# WHAT IS REQUIRED
Output every line below exactly.

[INPUT DATA — start]

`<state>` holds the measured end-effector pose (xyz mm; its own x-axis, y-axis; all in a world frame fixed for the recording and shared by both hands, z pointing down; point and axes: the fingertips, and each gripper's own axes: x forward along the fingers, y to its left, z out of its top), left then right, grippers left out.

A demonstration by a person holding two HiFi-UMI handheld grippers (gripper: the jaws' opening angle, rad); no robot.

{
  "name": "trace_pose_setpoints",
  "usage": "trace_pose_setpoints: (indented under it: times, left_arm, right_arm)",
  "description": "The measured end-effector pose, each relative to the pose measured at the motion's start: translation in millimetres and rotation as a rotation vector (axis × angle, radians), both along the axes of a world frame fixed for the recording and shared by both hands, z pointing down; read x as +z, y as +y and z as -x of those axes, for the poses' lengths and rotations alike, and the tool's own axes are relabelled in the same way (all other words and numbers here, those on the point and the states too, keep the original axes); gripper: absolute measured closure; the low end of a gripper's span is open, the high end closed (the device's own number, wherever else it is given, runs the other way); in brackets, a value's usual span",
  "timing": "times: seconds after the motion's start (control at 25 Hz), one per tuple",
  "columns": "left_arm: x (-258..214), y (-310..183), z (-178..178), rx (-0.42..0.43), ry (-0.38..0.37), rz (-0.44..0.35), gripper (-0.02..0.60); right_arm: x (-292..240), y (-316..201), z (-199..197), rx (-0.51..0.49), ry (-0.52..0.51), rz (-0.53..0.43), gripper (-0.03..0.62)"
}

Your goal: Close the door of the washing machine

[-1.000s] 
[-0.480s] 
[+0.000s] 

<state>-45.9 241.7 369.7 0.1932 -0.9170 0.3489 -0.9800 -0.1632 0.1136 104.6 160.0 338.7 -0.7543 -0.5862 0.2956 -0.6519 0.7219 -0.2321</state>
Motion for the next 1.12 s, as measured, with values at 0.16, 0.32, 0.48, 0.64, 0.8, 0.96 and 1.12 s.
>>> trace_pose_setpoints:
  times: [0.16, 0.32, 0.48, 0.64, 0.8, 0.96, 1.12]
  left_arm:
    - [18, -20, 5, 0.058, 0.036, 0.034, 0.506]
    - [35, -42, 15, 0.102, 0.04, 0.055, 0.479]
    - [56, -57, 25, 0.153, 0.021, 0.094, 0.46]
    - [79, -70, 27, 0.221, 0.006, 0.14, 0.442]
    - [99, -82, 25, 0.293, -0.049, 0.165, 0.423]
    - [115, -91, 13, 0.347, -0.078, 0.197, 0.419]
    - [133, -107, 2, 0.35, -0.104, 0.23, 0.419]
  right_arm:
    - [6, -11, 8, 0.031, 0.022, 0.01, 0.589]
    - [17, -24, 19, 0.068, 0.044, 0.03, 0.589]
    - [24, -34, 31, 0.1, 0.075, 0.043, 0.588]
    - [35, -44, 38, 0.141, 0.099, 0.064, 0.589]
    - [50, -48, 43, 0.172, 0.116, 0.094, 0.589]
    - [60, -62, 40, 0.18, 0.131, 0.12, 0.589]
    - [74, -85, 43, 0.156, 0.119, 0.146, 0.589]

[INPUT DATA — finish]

# TASK SOLUTION
`<state>` holds the measured end-effector pose (xyz mm; its own x-axis, y-axis; all in a world frame fixed for the recording and shared by both hands, z pointing down; point and axes: the fingertips, and each gripper's own axes: x forward along the fingers, y to its left, z out of its top), left then right, grippers left out.

A demonstration by a person holding two HiFi-UMI handheld grippers (gripper: the jaws' opening angle, rad); no robot.

{
  "name": "trace_pose_setpoints",
  "usage": "trace_pose_setpoints: (indented under it: times, left_arm, right_arm)",
  "description": "The measured end-effector pose, each relative to the pose measured at the motion's start: translation in millimetres and rotation as a rotation vector (axis × angle, radians), both along the axes of a world frame fixed for the recording and shared by both hands, z pointing down; read x as +z, y as +y and z as -x of those axes, for the poses' lengths and rotations alike, and the tool's own axes are relabelled in the same way (all other words and numbers here, those on the point and the states too, keep the original axes); gripper: absolute measured closure; the low end of a gripper's span is open, the high end closed (the device's own number, wherever else it is given, runs the other way); in brackets, a value's usual span",
  "timing": "times: seconds after the motion's start (control at 25 Hz), one per tuple",
  "columns": "left_arm: x (-258..214), y (-310..183), z (-178..178), rx (-0.42..0.43), ry (-0.38..0.37), rz (-0.44..0.35), gripper (-0.02..0.60); right_arm: x (-292..240), y (-316..201), z (-199..197), rx (-0.51..0.49), ry (-0.52..0.51), rz (-0.53..0.43), gripper (-0.03..0.62)"
}

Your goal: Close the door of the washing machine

[-1.000s] 
[-0.480s] 
[+0.000s] 

<state>-45.9 241.7 369.7 0.1932 -0.9170 0.3489 -0.9800 -0.1632 0.1136 104.6 160.0 338.7 -0.7543 -0.5862 0.2956 -0.6519 0.7219 -0.2321</state>
Motion for the next 1.12 s, as measured, with values at 0.16, 0.32, 0.48, 0.64, 0.8, 0.96 and 1.12 s.
>>> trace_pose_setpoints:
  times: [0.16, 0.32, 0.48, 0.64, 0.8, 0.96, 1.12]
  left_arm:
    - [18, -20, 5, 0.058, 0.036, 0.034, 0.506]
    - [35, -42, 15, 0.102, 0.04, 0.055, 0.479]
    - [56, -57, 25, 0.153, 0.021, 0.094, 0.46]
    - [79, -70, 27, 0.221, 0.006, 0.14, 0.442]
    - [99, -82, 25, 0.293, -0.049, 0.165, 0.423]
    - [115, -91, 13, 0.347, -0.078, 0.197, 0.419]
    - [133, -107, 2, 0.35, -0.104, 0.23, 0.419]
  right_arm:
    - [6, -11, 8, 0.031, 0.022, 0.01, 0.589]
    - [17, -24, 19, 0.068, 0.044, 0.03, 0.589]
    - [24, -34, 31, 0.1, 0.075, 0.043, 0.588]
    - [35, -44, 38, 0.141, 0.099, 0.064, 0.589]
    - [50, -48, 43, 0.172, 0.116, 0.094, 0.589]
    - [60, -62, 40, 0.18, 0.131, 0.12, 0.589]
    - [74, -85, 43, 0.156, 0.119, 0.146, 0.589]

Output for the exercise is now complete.